Court Rules It Was ‘Reasonable’ For Cop To Shoot Dog For Barking

A dog killed in a raid was "just standing there" when an officer shot her.

A federal appeals court has sided with police officers who fatally shot two dogs during a drug raid, even though officers testified that one of the dogs was merely barking and “just standing there.”

Mark and Cheryl Brown of Battle Creek, Michigan, first brought a lawsuit against the City of Battle Creek, the city’s police department and three officers in 2015, the Battle Creek Enquirer reports. A drug raid gone awry had resulted in their two dogs being killed two years prior.

The Browns argued that the police killing their pets constituted unreasonable seizure under the Fourth Amendment. A lower court dismissed the suit, and on Wednesday, the U.S. 6th Circuit Court of Appeals in Cincinnati released an opinion upholding the lower court’s decision. (Read the opinion in its entirety here.)

Neither Mark nor Cheryl Brown was a criminal suspect. But police obtained a warrant to search their residence because they had received reports that a man named Vincent Jones had been distributing cocaine and heroin from the home. The owner of the home was Cheryl Brown’s mother, who had a child with Jones.

Police said they received word on the way to the residence that Jones had already been arrested and was in custody. They also learned that Mark Brown — who was on his lunch break from work — was at the house, and that there was a dog in the backyard. Officers handcuffed Brown in front of the home when they arrived. Brown testified that he informed one of the officers that his two dogs were inside, and offered them keys to the place.

Officer Christof Klein, who later said he hadn’t heard Brown offer his keys, used a large metal ram to open the door.

Klein also testified that the two dogs, described as pit bulls, were barking “aggressively” and “lunging towards the windows” before officers entered the home, although Brown disputed this claim.

The remainder of the account of the raid comes from testimony by the police officers involved.

Klein said the first dog continued barking aggressively and “lunged” at him when he went inside, although he specified the “lunge” only involved the dog moving “a few inches.” At that point, he shot and wounded the dog. Both dogs then retreated into the basement. The officers then entered the basement in order to “sweep” the place for drugs and possible other suspects. When the wounded dog at the bottom of the stairs began barking again, Klein shot and killed her.

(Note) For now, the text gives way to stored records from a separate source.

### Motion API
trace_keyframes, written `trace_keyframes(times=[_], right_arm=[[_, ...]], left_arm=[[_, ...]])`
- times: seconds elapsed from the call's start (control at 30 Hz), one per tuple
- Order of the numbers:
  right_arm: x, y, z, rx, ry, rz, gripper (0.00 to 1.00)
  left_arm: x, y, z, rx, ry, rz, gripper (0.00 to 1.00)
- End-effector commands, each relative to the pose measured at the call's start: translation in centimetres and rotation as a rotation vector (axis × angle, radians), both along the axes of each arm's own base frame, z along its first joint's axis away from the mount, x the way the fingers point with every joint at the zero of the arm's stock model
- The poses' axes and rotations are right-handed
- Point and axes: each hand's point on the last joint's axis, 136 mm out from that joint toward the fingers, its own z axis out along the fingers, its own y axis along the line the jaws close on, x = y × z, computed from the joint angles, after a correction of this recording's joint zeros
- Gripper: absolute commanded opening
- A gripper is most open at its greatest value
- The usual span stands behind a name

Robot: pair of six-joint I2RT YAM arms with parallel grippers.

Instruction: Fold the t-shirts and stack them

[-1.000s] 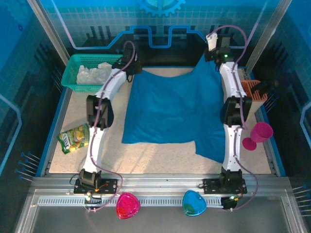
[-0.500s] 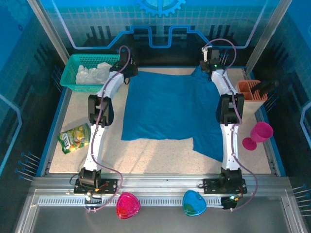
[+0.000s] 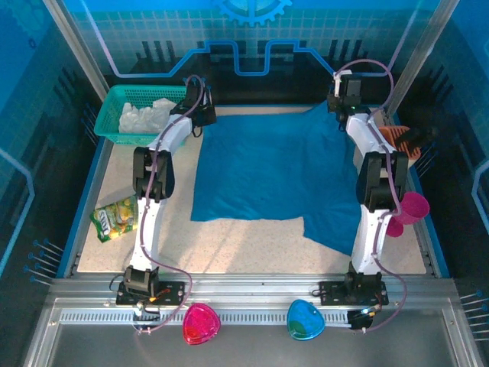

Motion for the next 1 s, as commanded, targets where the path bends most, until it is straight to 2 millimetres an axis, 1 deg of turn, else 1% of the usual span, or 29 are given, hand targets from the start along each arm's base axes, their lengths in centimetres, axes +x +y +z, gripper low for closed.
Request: trace_keyframes(times=[0.0,0.27,0.47,0.73,0.97], right_arm=[[-1.3,-1.2,2.1,0.034,-0.063,-0.043,0.0],[-4.6,-1.4,0.8,0.069,-0.033,-0.062,0.0],[-6.9,-1.2,-0.8,0.102,-0.003,-0.078,0.0],[-10.5,-1.6,-3.3,0.117,0.056,-0.123,0.0],[-12.8,-2.2,-6.1,0.096,0.139,-0.163,0.0]], left_arm=[[-0.2,0.4,4.6,-0.014,-0.079,-0.022,0.0],[-2.3,1.0,4.3,0.005,-0.057,-0.017,0.0],[-4.0,1.0,3.3,-0.006,-0.025,-0.02,0.0],[-6.5,1.4,2.2,-0.013,0.002,-0.004,0.0],[-7.7,1.5,1.3,-0.006,0.031,-0.005,0.0]])
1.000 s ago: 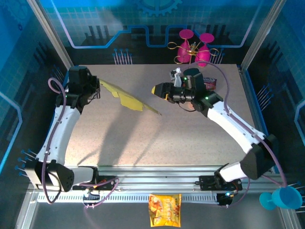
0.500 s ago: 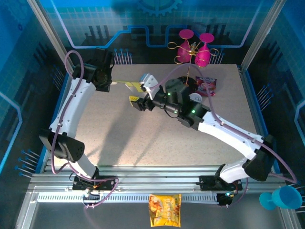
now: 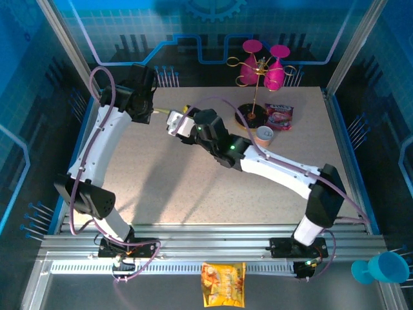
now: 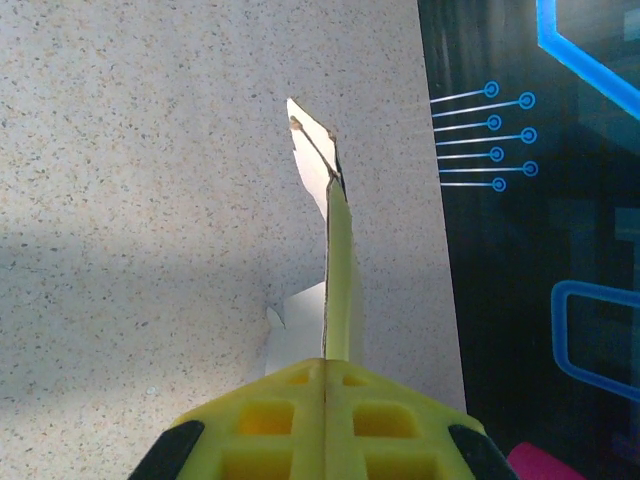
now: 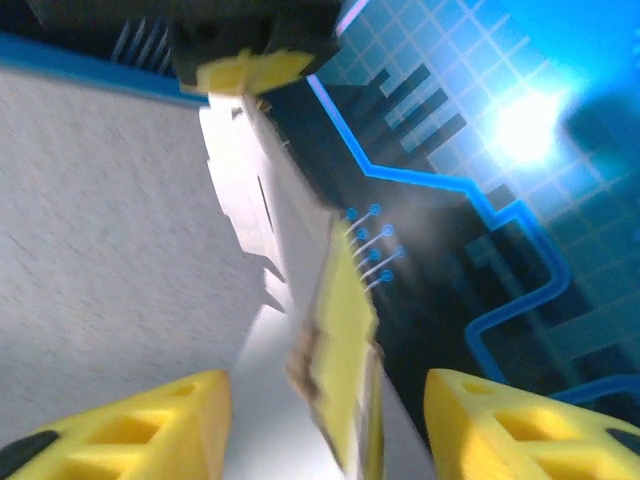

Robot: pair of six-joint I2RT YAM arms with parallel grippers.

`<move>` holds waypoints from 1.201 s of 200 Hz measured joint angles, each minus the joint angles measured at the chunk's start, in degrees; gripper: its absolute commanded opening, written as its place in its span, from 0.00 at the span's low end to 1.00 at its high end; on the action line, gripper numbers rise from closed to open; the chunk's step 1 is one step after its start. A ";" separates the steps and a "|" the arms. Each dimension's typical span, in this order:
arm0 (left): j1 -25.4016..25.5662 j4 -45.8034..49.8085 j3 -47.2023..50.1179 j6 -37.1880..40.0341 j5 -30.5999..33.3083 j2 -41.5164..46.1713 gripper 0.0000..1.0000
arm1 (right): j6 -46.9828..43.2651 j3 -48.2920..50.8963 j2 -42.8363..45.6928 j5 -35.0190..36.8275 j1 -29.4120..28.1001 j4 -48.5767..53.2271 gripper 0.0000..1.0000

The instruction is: Fold the paper box

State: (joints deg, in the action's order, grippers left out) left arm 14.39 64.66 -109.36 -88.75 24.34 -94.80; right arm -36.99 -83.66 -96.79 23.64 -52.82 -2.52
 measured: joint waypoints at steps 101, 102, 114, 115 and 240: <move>-7.13 -16.90 1.18 24.46 -8.59 5.33 0.78 | 14.99 -10.93 1.27 -14.60 11.74 16.00 0.00; -7.34 -17.18 1.38 24.63 -8.87 5.53 0.78 | 15.21 -10.93 1.38 -15.06 12.00 16.17 0.00; -11.21 -21.81 5.25 28.72 -13.42 8.87 0.77 | 19.52 -10.78 3.26 -21.79 16.48 18.38 0.00; -11.76 -22.51 5.81 29.16 -14.14 9.31 0.77 | 20.11 -10.73 3.48 -22.80 17.16 18.62 0.00; -20.09 -72.24 42.97 62.86 -62.29 10.69 0.77 | 36.57 -2.21 9.09 -66.64 38.86 27.63 0.00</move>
State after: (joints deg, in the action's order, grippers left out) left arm -5.69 -7.57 -66.39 -25.89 -37.95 -84.12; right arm -0.43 -85.86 -87.70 -43.00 -13.96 25.10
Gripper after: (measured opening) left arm 0.761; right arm 0.071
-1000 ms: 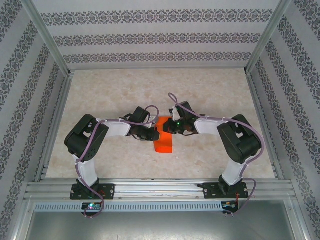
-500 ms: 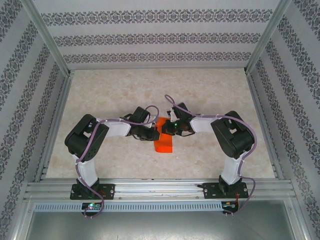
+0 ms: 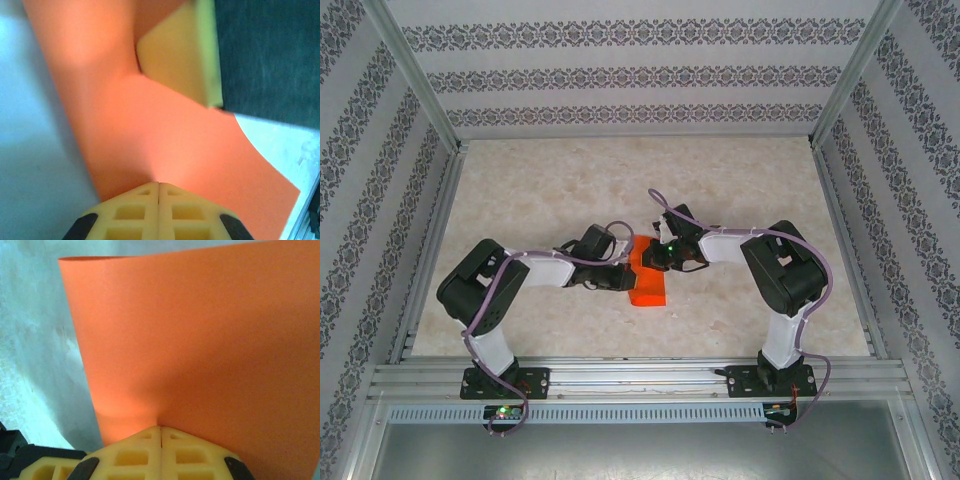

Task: Fold a paper plane with a square sheet of paper (fold left side to right side)
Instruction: First fold the square sheet of paper in half at the center of the table.

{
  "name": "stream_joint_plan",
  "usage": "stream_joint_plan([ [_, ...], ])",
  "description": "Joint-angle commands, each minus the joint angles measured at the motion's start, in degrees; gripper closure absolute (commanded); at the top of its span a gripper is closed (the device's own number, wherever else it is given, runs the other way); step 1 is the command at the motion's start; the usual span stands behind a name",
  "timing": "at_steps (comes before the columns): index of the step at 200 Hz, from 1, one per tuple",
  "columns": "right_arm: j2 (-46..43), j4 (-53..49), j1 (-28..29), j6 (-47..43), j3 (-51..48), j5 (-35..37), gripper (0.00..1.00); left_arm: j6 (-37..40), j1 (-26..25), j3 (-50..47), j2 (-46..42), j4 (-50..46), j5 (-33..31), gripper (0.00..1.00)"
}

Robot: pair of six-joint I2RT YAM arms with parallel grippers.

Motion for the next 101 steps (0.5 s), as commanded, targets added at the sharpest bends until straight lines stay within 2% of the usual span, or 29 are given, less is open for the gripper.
stream_joint_plan([
  [1,3.5,-5.5,-1.9,-1.7,-0.5,7.7,1.00,-2.2,-2.4,-5.2,-0.1,-10.4,0.2,0.96],
  [101,3.9,-7.0,-1.9,-3.1,0.3,7.3,1.00,-6.4,-6.0,-11.0,-6.1,-10.4,-1.2,0.96],
])
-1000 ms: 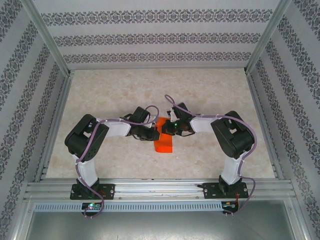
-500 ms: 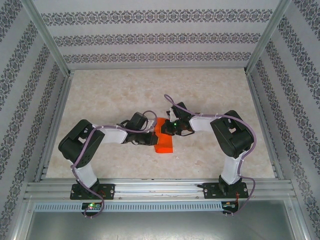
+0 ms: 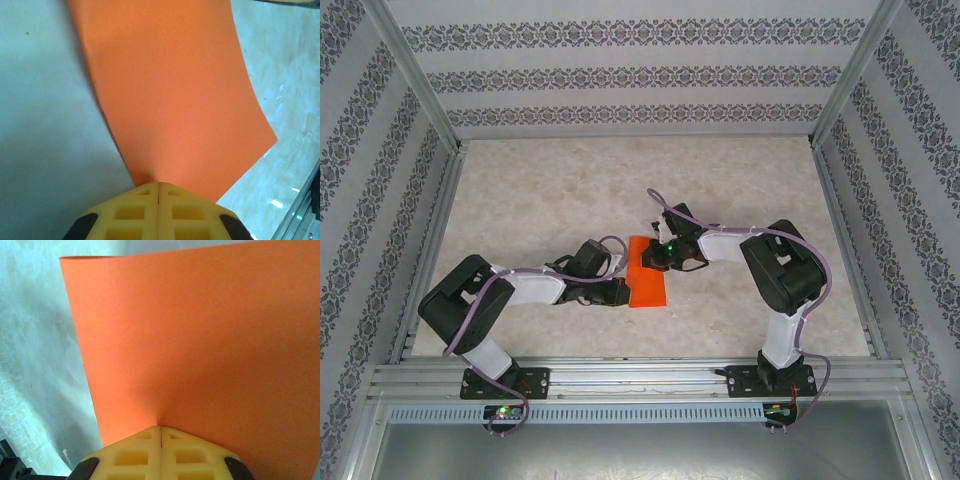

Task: Fold a paper plane with a square sheet of paper (fold left side to right side)
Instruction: First fold the square sheet of paper in half at the center of the table, then hold the square sheet of paper at the center of the table.

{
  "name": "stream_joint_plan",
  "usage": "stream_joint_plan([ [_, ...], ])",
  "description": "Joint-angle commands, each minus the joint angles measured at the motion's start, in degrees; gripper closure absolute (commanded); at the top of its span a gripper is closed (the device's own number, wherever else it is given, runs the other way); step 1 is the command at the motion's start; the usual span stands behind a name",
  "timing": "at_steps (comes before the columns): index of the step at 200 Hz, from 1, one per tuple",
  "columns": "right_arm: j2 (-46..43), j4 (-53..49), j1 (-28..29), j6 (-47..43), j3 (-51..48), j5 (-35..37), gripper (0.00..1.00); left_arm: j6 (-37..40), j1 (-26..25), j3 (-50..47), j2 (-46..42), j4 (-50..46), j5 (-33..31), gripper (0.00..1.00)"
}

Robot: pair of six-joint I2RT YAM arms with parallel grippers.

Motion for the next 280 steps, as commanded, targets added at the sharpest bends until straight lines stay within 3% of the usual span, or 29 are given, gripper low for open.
stream_joint_plan([
  [1,3.4,-5.3,-2.0,-2.0,-0.7,8.1,1.00,-1.9,-2.7,-3.3,1.0,-11.2,1.5,0.96],
  [204,3.7,-6.9,-1.3,-3.2,0.0,8.2,1.00,-6.8,-6.7,-5.7,-4.0,-9.5,2.0,0.96],
  [250,2.8,-6.9,-1.1,-3.9,-0.1,7.8,1.00,-4.6,-0.4,-0.9,-11.8,-13.7,3.2,0.96],
  [280,2.5,-6.9,-0.9,-3.8,0.0,7.8,1.00,-0.2,4.6,4.5,-9.3,-15.8,4.9,0.97],
])
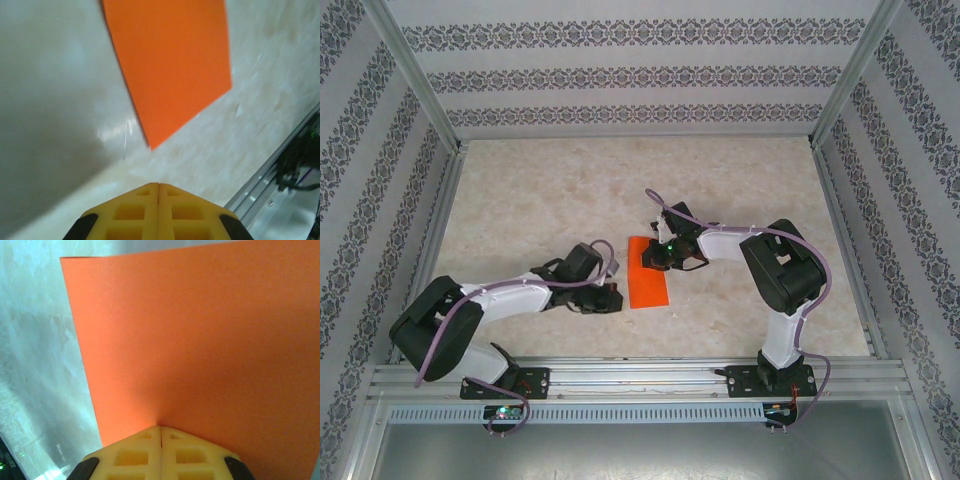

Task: Fold a paper plane with a square sheet of paper (fold left side to right side)
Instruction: Hold the square sheet of paper at the center of the table.

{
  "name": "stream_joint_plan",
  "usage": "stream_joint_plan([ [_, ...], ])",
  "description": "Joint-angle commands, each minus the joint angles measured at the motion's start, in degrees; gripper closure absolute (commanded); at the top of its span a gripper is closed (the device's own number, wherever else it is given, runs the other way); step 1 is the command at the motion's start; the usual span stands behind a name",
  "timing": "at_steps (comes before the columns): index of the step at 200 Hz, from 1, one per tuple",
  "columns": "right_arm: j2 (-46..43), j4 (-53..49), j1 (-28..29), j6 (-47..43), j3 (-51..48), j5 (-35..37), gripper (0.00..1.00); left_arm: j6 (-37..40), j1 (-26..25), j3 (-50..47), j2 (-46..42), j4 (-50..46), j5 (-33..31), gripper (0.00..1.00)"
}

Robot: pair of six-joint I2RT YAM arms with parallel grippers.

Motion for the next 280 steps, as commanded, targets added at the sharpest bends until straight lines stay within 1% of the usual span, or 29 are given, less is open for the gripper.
stream_joint_plan([
  [1,2.3,-5.1,-1.0,-1.2,-0.9,7.9,1.00,4.5,3.2,5.2,1.8,-4.2,2.2,0.97],
  [30,2.2,-5.3,-0.9,-1.1,-0.8,8.1,1.00,8.1,3.6,11.7,8.9,-5.4,3.2,0.98],
  [57,2.4,-5.3,-0.8,-1.0,-0.7,8.0,1.00,8.7,3.6,14.7,14.3,-3.5,3.8,0.99],
  [78,2.7,-5.3,-0.6,-1.0,-0.4,7.9,1.00,9.2,3.0,16.6,17.6,-1.9,5.2,0.99],
  [99,2.8,-5.4,-0.5,-1.1,-0.5,7.9,1.00,10.8,1.7,19.0,20.3,-3.3,4.7,0.99],
  [120,2.6,-5.9,-0.5,-1.4,-0.4,8.2,1.00,10.6,1.1,19.8,22.4,-3.0,3.9,0.99],
  [144,2.4,-6.1,-0.4,-1.4,-0.2,8.1,1.00,11.5,0.7,20.4,24.0,-5.7,0.3,0.99],
  [207,-0.5,-5.8,-0.5,-1.1,2.5,5.2,1.00,9.5,-0.1,18.3,25.5,-5.3,-1.9,0.99],
  [220,-2.1,-5.7,-0.9,-1.0,3.5,4.8,0.93,9.0,-0.2,18.0,25.5,-5.4,-2.5,1.00],
  [236,-4.5,-5.9,-1.4,-1.0,4.2,4.3,0.92,8.4,-0.4,17.7,25.4,-5.3,-2.8,1.00],
  [241,-5.4,-6.0,-1.5,-0.9,4.2,4.2,0.93,8.3,-0.4,17.7,25.3,-5.1,-2.7,1.00],
  [258,-8.5,-6.5,-1.6,-0.7,3.0,4.4,1.00,7.7,-0.7,17.5,25.2,-4.8,-2.9,1.00],
  [280,-12.6,-6.6,-1.3,0.7,-1.2,4.1,1.00,7.2,-0.8,17.5,25.1,-4.5,-2.9,1.00],
])
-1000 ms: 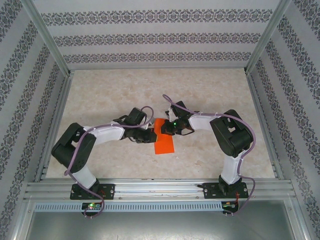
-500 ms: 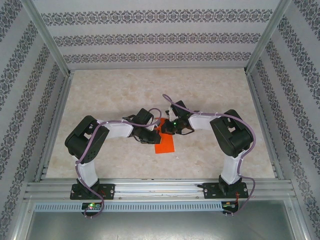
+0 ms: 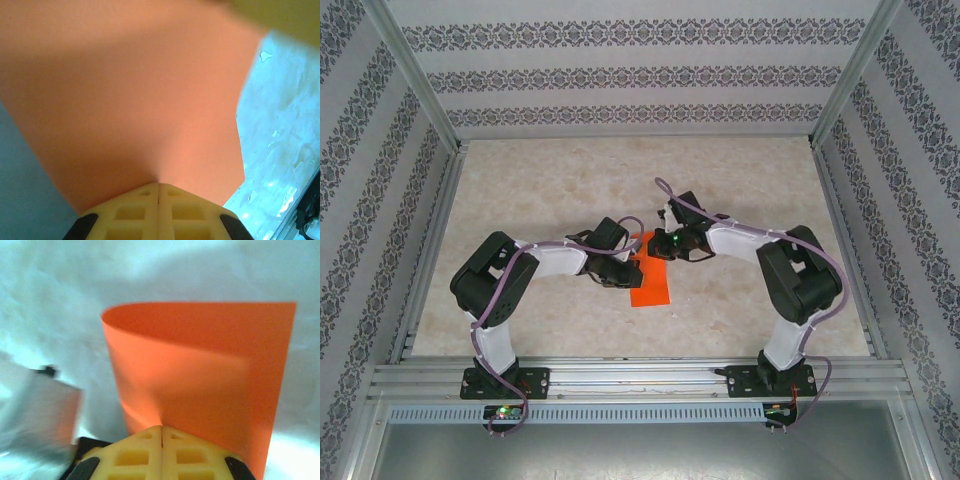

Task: Fold a paper plane with a square sheet of paper (fold left side to right side)
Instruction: Hold the square sheet of paper at the center of the table, then first fold the square sheet of paper in half at the center of the table.

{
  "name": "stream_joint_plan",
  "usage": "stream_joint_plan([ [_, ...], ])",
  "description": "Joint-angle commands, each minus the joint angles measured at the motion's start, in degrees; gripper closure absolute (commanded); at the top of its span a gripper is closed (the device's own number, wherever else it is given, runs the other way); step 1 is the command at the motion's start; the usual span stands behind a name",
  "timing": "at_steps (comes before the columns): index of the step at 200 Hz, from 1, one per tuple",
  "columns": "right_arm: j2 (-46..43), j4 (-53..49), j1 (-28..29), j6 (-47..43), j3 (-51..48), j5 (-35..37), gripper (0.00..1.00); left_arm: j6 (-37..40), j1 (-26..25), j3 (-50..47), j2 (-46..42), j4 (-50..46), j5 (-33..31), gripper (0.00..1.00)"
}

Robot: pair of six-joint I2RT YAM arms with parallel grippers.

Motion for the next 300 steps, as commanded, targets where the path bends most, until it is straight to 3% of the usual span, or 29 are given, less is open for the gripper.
stream_joint_plan([
  [1,-5.3,-1.3,0.2,0.8,-3.3,0.7,1.00,-1.1,-1.3,-1.9,1.5,-2.5,-3.5,1.00],
  [37,-9.6,-0.2,3.2,3.5,-11.0,0.5,1.00,-1.2,-1.4,-1.9,1.5,-2.6,-3.7,1.00],
  [74,-8.2,1.9,5.7,5.7,-14.5,1.5,1.00,-1.4,-1.5,-1.8,1.3,-2.7,-3.7,1.00],
  [179,-2.9,-6.9,6.1,1.3,-14.3,9.8,1.00,-3.4,0.5,1.5,-0.4,2.7,1.6,0.97],
  [300,-1.1,-9.6,6.2,-0.2,-13.7,12.8,1.00,-0.7,2.5,1.9,3.3,7.0,-2.7,0.98],
])
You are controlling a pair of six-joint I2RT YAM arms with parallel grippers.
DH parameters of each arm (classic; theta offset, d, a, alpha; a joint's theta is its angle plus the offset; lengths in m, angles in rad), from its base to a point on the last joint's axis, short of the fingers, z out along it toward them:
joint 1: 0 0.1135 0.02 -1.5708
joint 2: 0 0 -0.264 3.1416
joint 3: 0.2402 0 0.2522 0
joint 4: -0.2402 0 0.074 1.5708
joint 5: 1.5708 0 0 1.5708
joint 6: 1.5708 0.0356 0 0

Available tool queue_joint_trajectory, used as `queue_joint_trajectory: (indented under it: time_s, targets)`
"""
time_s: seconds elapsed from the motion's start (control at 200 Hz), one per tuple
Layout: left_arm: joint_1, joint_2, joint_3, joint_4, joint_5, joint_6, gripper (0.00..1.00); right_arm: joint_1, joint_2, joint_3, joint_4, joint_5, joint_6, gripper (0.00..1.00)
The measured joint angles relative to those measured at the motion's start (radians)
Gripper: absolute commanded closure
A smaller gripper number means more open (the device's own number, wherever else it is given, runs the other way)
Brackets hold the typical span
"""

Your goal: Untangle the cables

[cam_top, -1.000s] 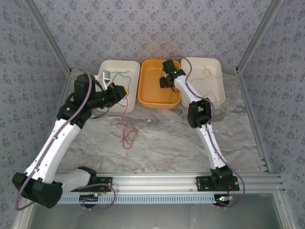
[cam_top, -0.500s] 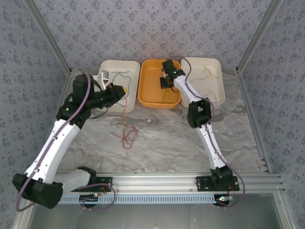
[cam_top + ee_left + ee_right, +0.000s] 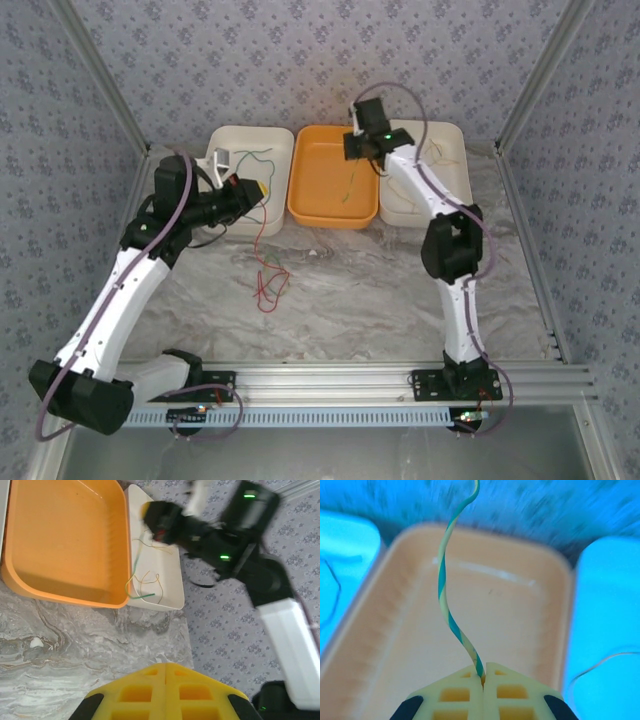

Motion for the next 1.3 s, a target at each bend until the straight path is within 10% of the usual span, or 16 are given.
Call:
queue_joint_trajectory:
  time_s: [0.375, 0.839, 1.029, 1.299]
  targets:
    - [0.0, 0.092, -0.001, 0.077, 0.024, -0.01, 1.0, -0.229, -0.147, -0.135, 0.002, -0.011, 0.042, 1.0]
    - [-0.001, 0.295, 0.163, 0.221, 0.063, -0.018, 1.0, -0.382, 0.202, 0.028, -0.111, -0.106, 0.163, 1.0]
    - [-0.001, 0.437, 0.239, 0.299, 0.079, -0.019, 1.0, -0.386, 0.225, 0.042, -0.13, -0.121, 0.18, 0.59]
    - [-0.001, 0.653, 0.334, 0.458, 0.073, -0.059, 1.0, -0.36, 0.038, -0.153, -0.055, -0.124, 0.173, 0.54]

At this point, the second dog was standing in the middle of the basement. Klein testified that she started barking while standing still and facing away from the officers. He fired two shots at her, and she ran to the basement’s back corner. Officer Damon Young said he shot the dog when she started “moving” away from the corner and toward him. The dog ran behind a furnace, at which point Officer Jeffrey Case fatally shot her. He said didn’t want to see her continue to suffer and that there was “blood coming out of numerous holes” in her body.

Judge Eric Clay wrote in the 6th Circuit Court of Appeals opinion that shooting both dogs was “reasonable” because the animals were preventing the officers from “safely” sweeping the basement. Clay also wrote that the officers did not have enough time to come up with a plan to deal with the dogs in the home.

Battle Creek Police Chief Jim Blocker told the Battle Creek Enquirer that it was “a good ruling” that “pointed out some things we have to improve upon, but supported our operating concept that officers must act within reason.”

Dog trainer Brian Kilcommons, who has collaborated with the Department of Justice on improving police encounters with dogs, disagrees. He called the ruling “beyond the scope of sanity.”

Law enforcement officials frequently mistake signs of fear for aggression, Kilcommons said. The fact that the dogs ran away from the officers and into the basement was much more “telling” than any barking, he said, no matter how aggressive it may have sounded.

“In such a high-tension situation, expecting a dog not to bark is just plain stupid,” he told The Huffington Post. “The worst thing according to this precedent is that every dog barks when a stranger shows up.”